The firm’s worldwide headcount has more than doubled from roughly 800 in early 2020 to nearly 2,000 today. But onboarding hundreds of employees amid the COVID-19 crisis presented special challenges for Kinaxis – and especially for Paterson, who spent five years as the company’s chief human resources officer before changing C-suite seats six months ago.
Many of those new hires “didn’t get a chance to meet each other,” Paterson told Techopia this week. “(In-person interaction) does give you that extra engagement. You build relationships faster.”
Some of America’s biggest corporations – including Ford, General Motors and aerospace giant Lockheed Martin – use Kinaxis’s flagship Rapid Response platform to help them quickly analyze how variables such as changes in the price and availability of parts and other materials will affect everything from production schedules to profit margins.
Yet, until last Monday, the Kanata firm’s main U.S. address was a UPS store in Chicago.

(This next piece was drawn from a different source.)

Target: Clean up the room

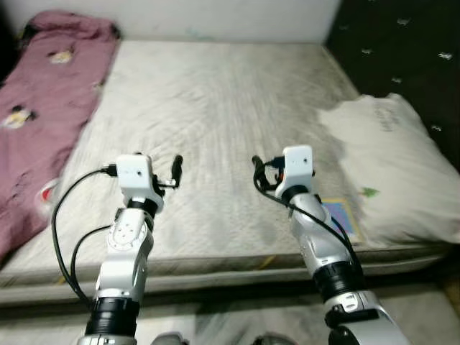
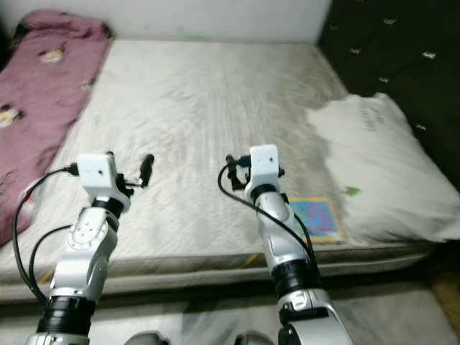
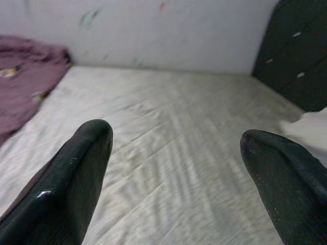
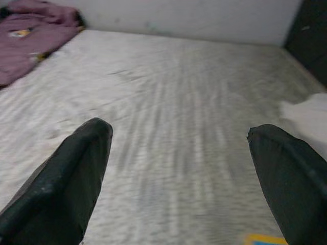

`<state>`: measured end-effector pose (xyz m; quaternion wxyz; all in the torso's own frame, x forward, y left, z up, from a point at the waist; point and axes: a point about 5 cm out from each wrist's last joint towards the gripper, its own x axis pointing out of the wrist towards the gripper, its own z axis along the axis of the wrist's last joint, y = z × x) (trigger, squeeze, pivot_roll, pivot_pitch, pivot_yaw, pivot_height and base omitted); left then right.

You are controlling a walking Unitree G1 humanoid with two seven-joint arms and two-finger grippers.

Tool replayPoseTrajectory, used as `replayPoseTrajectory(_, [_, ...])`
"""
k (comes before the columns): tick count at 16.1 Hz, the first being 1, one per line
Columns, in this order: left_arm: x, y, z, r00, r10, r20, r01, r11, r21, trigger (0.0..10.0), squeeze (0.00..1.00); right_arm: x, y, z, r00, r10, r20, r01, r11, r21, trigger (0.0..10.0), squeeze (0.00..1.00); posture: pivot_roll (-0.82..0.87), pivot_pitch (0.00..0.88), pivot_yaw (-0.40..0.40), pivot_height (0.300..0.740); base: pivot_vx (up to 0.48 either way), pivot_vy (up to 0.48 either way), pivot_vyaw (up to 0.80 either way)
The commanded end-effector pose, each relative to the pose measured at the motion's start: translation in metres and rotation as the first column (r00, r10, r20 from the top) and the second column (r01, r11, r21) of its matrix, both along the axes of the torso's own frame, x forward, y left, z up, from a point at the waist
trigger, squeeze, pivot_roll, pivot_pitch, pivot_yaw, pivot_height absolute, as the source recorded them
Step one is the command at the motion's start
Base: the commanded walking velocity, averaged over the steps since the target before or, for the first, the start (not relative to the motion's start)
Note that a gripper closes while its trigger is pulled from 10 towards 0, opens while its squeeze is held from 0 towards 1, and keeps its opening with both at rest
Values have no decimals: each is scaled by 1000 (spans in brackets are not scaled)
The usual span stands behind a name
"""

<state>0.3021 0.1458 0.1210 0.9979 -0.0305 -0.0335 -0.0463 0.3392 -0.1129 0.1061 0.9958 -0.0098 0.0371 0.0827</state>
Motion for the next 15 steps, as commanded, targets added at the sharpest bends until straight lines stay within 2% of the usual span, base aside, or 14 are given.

Now, the company finally has a genuine brick-and-mortar hub in one of its most important international markets, in an urban area where Lockheed Martin as well as several major customers in the oil and gas and manufacturing sectors have significant operations.
“We’ve been in the U.S. for years and years, but we’ve never had a physical location,” Paterson explained. “This is our first true presence in the U.S. As we expand, it’s really important for us to have a physical location there.”